Uptake of urea by estuarine bacteria

Niels O. G. Jørgensen*

Department of Ecology, Royal Veterinary and Agricultural University, Thorvaldsensvej 40, 1871 Frederiksberg C, Denmark

ABSTRACT: Uptake of urea was studied in batch cultures of natural bacterial assemblages or in GF/C filtered water from 4 estuarine sites, and was related to utilization of other N compounds and the total bacterial N production. During spring in Roskilde Fjord, Denmark, urea uptake varied 100-fold and sustained 0.6 to 44% of the bacterial N demand, while uptake of dissolved free amino acids (DFAA) met 12 to 53% of the N demand. Enrichment with NH4+ and DFAA reduced the urea uptake by up to 2.8-fold, demonstrating a higher preference for NH4+ and DFAA than urea.

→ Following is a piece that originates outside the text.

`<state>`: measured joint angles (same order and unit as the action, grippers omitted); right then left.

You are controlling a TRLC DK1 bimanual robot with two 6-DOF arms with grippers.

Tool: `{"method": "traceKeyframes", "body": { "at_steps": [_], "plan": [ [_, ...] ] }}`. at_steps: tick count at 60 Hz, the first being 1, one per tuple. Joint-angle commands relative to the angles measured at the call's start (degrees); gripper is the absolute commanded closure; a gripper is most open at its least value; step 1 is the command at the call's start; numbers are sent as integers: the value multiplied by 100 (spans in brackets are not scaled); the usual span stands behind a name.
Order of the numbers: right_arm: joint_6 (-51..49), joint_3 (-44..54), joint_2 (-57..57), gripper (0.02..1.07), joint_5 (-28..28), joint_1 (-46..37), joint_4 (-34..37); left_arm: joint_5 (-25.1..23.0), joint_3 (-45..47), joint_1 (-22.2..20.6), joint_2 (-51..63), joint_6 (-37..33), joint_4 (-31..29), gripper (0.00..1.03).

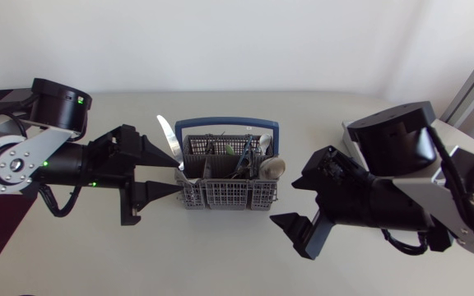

In Knebel Vig, Denmark, bacterial uptake of urea varied significantly during a 9 d provoked algal bloom (mesocosms enriched with N, P, or Si). At Day 1, uptake of urea and DFAA was similar, but during development of a diatom bloom, bacterial urea uptake either increased 7-fold (Day 5) or was insignificant (Day 9). In contrast, urea uptake in the control mesocosms remained unchanged. Urea uptake by the bacterial assemblages was on average 1.6-fold higher than the in situ (bacteria and algae) dark uptake, which again was 16-fold lower than the in situ light uptake. Urea sustained 0.2 to 30% (nutrient-enriched mesocosms) and 9 to 41% (control) of the bacterial N demand, but NH4+, NO3 and DFAA were more important N sources. Bacterial preference for urea or NH4+ alone, or in combination with glucose, was examined in the Limfjorden estuary, Denmark. Relative to controls, a 2-fold higher biomass was produced whether NH4+ or urea was the N source, but urea sustained <30% of the N biomass production and was less important than the ambient DFAA pool. In contrast to the Limfjorden studies, when enriched with glucose, bacteria in Santa Rosa Sound, Florida, USA, produced a lower biomass with urea than with NH4+. Enrichment with urea stimulated the DFAA assimilation, peptidase activity and utilization of NO3, and urea made up <50% of the N incorporation. The studies demonstrate that urea uptake rates by estuarine bacteria are variable and often unpredictable. Uptake of urea will typically be lower than of NH4+ and DFAA, but occasionally, urea uptake can be of importance similar to NH4+ and DFAA.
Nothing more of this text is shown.